*Task to carry out:*
All of the data is to be restated word for word.

*Source material:*
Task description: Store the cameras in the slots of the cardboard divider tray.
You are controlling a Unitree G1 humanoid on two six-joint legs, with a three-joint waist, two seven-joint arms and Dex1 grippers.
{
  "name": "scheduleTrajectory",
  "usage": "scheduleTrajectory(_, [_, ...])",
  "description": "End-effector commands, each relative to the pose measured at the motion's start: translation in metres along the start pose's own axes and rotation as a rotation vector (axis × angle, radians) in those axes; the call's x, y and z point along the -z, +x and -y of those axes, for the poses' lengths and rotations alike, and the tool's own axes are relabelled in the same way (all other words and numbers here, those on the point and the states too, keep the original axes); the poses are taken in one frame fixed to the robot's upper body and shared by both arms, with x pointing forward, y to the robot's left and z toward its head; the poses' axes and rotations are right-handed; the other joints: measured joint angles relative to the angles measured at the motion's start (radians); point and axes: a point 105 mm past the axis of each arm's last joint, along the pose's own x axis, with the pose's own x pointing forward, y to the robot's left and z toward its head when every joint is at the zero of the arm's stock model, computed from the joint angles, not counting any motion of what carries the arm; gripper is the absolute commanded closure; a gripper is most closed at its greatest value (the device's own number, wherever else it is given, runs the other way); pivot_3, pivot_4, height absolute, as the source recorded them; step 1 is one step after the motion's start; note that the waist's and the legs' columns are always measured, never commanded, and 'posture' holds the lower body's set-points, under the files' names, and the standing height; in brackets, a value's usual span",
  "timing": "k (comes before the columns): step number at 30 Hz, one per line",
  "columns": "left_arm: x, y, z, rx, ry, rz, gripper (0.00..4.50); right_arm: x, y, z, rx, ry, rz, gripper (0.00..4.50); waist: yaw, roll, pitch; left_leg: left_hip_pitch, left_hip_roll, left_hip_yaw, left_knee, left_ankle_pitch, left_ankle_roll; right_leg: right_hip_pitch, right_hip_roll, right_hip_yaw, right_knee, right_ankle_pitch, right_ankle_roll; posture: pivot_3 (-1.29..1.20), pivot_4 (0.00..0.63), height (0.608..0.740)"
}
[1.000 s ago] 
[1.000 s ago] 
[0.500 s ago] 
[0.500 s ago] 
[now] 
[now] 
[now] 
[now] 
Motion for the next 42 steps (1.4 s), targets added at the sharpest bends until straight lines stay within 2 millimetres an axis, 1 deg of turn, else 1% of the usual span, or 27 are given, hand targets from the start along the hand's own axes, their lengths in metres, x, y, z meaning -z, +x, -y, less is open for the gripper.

*Solution for this exercise:*
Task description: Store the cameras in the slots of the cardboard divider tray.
You are controlling a Unitree G1 humanoid on two six-joint legs, with a three-joint waist, two seven-joint arms and Dex1 grippers.
{
  "name": "scheduleTrajectory",
  "usage": "scheduleTrajectory(_, [_, ...])",
  "description": "End-effector commands, each relative to the pose measured at the motion's start: translation in metres along the start pose's own axes and rotation as a rotation vector (axis × angle, radians) in those axes; the call's x, y and z point along the -z, +x and -y of those axes, for the poses' lengths and rotations alike, and the tool's own axes are relabelled in the same way (all other words and numbers here, those on the point and the states too, keep the original axes); the poses are taken in one frame fixed to the robot's upper body and shared by both arms, with x pointing forward, y to the robot's left and z toward its head; the poses' axes and rotations are right-handed; the other joints: measured joint angles relative to the angles measured at the motion's start (radians); point and axes: a point 105 mm past the axis of each arm's last joint, along the pose's own x axis, with the pose's own x pointing forward, y to the robot's left and z toward its head when every joint is at the zero of the arm's stock model, computed from the joint angles, not counting any motion of what carries the arm; gripper is the absolute commanded closure; a gripper is most closed at its greatest value (the device's own number, wherever else it is given, runs the other way); pivot_3, pivot_4, height absolute, as the source recorded them; step 1 is one step after the motion's start; note that the waist's and the legs' columns are always measured, never commanded, and 'posture' holds the lower body's set-points, under the files' names, and the standing height; in brackets, a value's usual span",
  "timing": "k (comes before the columns): step number at 30 Hz, one per line",
  "columns": "left_arm: x, y, z, rx, ry, rz, gripper (0.00..4.50); right_arm: x, y, z, rx, ry, rz, gripper (0.00..4.50); waist: yaw, roll, pitch; left_leg: left_hip_pitch, left_hip_roll, left_hip_yaw, left_knee, left_ankle_pitch, left_ankle_roll; right_leg: right_hip_pitch, right_hip_roll, right_hip_yaw, right_knee, right_ankle_pitch, right_ankle_roll; posture: pivot_3 (-1.29..1.20), pivot_4 (0.00..0.63), height (0.608..0.740)"
}
[1.000 s ago] 
[1.000 s ago] 
[0.500 s ago] 
[0.500 s ago] 
[now] 
[now] 
[now] 
[now] 
Motion for the next 42 steps (1.4 s), targets added at the sharpest bends until straight lines stay within 2 millimetres an axis, 1 deg of turn, else 1% of the usual span, or 27 are given, hand targets from the start along the hand's own axes, their lengths in metres, x, y, z meaning -z, +x, -y, less is open for the gripper.

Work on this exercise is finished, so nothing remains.